Top of INPUT RECORDS
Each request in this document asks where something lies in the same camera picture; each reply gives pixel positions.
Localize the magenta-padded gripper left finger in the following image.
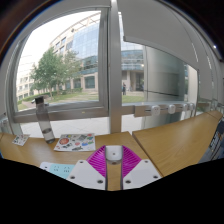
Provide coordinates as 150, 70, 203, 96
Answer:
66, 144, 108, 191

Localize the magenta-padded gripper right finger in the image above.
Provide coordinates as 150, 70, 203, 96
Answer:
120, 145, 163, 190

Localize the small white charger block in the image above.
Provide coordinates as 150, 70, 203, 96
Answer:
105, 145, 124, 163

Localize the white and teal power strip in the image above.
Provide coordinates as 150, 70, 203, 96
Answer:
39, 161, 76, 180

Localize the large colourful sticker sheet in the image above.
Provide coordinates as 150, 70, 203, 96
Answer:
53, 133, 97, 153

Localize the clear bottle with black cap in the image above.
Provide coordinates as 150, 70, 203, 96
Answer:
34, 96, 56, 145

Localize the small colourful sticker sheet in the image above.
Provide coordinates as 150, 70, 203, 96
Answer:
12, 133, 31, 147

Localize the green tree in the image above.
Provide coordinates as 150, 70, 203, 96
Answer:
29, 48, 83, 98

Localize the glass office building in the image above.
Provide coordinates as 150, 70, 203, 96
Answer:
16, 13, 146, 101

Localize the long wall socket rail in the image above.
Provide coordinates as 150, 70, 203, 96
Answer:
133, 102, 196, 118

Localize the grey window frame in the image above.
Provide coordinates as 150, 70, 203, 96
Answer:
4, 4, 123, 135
Bottom of INPUT RECORDS
Top of INPUT RECORDS
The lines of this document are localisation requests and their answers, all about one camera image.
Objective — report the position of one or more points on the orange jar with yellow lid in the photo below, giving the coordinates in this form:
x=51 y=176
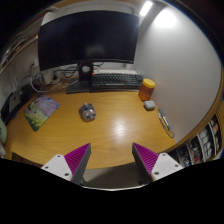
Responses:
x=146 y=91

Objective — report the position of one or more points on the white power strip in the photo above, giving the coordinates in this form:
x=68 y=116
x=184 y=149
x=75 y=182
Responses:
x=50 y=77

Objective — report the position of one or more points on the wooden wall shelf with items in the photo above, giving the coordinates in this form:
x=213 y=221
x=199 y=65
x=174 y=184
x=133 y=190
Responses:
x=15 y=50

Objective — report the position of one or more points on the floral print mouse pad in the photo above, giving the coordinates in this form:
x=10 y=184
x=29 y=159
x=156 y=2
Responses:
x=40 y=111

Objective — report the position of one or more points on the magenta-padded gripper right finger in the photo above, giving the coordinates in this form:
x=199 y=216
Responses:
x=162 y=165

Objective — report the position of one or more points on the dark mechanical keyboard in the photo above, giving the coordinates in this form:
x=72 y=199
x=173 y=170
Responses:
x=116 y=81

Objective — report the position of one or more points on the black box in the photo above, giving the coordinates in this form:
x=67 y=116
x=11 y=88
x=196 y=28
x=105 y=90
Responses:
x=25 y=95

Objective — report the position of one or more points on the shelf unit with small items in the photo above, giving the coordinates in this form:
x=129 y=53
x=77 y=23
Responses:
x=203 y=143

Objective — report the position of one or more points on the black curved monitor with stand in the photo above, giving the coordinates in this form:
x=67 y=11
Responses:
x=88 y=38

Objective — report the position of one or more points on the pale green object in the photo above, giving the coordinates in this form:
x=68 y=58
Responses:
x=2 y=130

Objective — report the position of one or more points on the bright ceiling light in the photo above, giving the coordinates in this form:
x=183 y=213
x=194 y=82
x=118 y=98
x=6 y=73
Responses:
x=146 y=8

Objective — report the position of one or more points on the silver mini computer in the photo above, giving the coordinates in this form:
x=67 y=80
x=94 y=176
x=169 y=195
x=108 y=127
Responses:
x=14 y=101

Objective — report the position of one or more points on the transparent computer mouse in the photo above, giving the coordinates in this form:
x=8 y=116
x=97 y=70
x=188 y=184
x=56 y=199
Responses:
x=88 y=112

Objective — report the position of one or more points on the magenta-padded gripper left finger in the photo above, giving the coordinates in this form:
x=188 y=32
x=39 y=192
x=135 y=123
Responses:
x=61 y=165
Bottom of INPUT RECORDS
INSTRUCTIONS FOR THE TASK:
Every line above that holds the string "power" should be returned.

FINAL ANSWER:
Localize the white and teal power strip in the image above.
Objective — report the position of one or more points on the white power strip in the photo above, giving the coordinates in this form:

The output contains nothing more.